Ad oggi la natura dell’assegno divorzile è del tutto mutata: “(…) l'assegno divorzile ha una funzione assistenziale ed in pari misura compensativa e perequativa, e richiede l'accertamento dell'inadeguatezza dei mezzi o comunque dell'impossibilità di procurarseli per ragioni oggettive, attraverso l'applicazione dei criteri di cui alla prima parte della norma, i quali costituiscono il parametro di cui si deve tenere conto per la relativa attribuzione e determinazione (…)” (Tribunale di La Spezia, sent. 12/08/2019).

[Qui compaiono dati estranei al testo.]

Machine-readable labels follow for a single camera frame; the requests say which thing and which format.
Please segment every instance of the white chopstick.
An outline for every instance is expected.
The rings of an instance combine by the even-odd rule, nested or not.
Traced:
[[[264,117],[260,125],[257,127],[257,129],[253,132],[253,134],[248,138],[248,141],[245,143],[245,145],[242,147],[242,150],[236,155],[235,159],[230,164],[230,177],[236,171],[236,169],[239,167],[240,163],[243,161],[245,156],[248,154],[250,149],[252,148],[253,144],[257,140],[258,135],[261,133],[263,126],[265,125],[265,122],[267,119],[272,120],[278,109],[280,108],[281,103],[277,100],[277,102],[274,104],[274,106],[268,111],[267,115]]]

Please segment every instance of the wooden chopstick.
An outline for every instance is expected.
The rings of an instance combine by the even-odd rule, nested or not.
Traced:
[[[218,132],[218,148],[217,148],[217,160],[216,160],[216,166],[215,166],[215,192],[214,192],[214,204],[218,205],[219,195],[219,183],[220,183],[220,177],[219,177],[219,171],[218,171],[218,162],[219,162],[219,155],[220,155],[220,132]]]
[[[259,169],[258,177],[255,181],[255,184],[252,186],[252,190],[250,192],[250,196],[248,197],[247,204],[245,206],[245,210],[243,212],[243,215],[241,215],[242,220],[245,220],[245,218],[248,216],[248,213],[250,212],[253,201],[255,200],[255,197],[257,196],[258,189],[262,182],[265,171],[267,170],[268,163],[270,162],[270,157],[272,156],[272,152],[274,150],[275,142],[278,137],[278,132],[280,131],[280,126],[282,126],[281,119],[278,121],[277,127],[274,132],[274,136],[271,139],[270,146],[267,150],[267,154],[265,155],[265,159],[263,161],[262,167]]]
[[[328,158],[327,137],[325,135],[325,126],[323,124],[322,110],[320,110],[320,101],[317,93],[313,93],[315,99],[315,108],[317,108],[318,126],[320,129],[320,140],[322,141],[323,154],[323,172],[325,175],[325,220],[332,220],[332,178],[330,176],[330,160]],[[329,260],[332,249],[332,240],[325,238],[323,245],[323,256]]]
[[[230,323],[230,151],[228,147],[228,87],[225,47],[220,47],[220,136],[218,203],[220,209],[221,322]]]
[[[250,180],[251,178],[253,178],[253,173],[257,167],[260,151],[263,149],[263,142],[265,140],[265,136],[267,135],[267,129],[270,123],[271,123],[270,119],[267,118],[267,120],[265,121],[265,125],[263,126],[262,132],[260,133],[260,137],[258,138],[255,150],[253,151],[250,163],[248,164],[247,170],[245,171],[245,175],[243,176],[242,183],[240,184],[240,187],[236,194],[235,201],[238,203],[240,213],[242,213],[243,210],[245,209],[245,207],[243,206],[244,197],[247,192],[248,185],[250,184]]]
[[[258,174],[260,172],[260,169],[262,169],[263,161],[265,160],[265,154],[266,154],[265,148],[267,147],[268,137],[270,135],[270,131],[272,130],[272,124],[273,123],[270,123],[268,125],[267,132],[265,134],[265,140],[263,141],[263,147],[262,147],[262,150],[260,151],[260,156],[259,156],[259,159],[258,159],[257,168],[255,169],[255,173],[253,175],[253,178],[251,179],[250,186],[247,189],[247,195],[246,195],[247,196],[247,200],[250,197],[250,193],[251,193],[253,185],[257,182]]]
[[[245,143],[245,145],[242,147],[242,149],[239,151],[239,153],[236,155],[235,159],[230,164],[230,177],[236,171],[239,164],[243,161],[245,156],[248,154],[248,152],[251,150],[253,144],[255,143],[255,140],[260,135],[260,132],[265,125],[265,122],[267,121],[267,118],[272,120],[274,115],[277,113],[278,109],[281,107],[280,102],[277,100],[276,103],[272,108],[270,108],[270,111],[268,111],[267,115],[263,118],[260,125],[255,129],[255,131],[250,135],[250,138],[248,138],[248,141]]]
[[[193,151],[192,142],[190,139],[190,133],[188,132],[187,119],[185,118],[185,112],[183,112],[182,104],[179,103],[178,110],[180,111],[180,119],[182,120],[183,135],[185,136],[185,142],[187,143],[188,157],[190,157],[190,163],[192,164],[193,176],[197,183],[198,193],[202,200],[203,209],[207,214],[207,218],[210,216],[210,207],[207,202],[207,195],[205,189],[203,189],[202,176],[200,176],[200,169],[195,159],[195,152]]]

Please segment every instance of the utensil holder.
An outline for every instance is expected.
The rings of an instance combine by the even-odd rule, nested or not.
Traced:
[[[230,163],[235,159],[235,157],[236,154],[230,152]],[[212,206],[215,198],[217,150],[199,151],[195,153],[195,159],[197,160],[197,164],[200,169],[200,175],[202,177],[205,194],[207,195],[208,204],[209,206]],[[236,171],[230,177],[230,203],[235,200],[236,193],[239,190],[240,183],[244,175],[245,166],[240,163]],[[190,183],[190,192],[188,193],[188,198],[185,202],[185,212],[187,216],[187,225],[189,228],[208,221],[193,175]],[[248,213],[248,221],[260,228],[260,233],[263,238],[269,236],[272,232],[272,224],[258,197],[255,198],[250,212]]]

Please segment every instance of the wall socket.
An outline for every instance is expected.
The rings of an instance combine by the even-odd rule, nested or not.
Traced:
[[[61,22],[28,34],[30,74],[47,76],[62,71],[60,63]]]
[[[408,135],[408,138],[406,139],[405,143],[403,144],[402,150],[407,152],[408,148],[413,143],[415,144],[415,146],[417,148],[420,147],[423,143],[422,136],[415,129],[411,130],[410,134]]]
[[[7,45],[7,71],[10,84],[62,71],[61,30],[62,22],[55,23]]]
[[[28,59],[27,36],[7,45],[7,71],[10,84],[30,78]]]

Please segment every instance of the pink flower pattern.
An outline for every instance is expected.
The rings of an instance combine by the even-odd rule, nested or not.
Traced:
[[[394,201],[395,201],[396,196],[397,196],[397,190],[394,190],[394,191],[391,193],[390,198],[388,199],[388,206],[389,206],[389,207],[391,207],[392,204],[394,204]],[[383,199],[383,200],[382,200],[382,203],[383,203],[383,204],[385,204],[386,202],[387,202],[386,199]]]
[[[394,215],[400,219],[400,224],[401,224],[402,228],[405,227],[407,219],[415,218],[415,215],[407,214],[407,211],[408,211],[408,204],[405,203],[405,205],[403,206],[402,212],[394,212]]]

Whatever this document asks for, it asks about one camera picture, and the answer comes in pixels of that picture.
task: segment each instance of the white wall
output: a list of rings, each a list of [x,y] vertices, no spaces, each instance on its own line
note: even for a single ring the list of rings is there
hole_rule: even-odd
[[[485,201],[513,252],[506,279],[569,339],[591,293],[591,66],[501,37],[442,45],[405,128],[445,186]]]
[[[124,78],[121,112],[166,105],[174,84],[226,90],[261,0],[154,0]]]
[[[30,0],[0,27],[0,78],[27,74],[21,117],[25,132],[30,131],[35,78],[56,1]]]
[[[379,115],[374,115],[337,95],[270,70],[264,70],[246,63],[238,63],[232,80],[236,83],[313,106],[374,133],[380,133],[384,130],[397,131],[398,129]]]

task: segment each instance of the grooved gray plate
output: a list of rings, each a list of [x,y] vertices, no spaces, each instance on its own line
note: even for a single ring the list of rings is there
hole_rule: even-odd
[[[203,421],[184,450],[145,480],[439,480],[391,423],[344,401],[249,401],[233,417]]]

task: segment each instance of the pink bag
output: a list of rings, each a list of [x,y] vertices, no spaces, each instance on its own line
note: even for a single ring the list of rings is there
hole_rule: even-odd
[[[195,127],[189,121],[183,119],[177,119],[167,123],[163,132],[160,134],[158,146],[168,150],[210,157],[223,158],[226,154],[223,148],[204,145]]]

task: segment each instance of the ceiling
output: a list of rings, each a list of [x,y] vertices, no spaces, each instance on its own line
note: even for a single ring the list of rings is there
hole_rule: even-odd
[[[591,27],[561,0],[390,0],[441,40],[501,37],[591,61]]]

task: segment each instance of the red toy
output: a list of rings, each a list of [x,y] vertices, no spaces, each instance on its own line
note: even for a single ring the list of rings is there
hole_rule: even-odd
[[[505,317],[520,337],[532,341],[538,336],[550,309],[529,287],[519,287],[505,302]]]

Ed ancora: “(…) in tema di assegno di divorzio, rivestendo esso natura compensativa e assistenziale verso il coniuge più debole, laddove venga accertato che l'ex coniuge disponga di un proprio cospicuo patrimonio, il versamento dell'assegno non è più necessario. Peraltro, in tali casi, con precipuo riferimento alla restituzione delle somme già percepite a titolo di assegno divorzile non dovuto, le condizioni impeditive dell'esercizio del diritto alla ripetizione dell'indebito da parte del soggetto che le ha corrisposte sono applicabili limitatamente alle ipotesi in cui la contribuzione sia stata finalizzata a soddisfare mere esigenze di carattere alimentare, nei soli limiti, cioè, in cui siano riconducibili a prestazioni che per la loro misura e condizioni economiche del percettore possono ritenersi dirette ad assicurare unicamente i mezzi economici necessari per far fronte ad esigenze di vita, così da essere normalmente consumate per adempiere a tale destinazione” (Cass. Civ., Sez. I, Ordinanza dd. 30/08/2019, n.21926).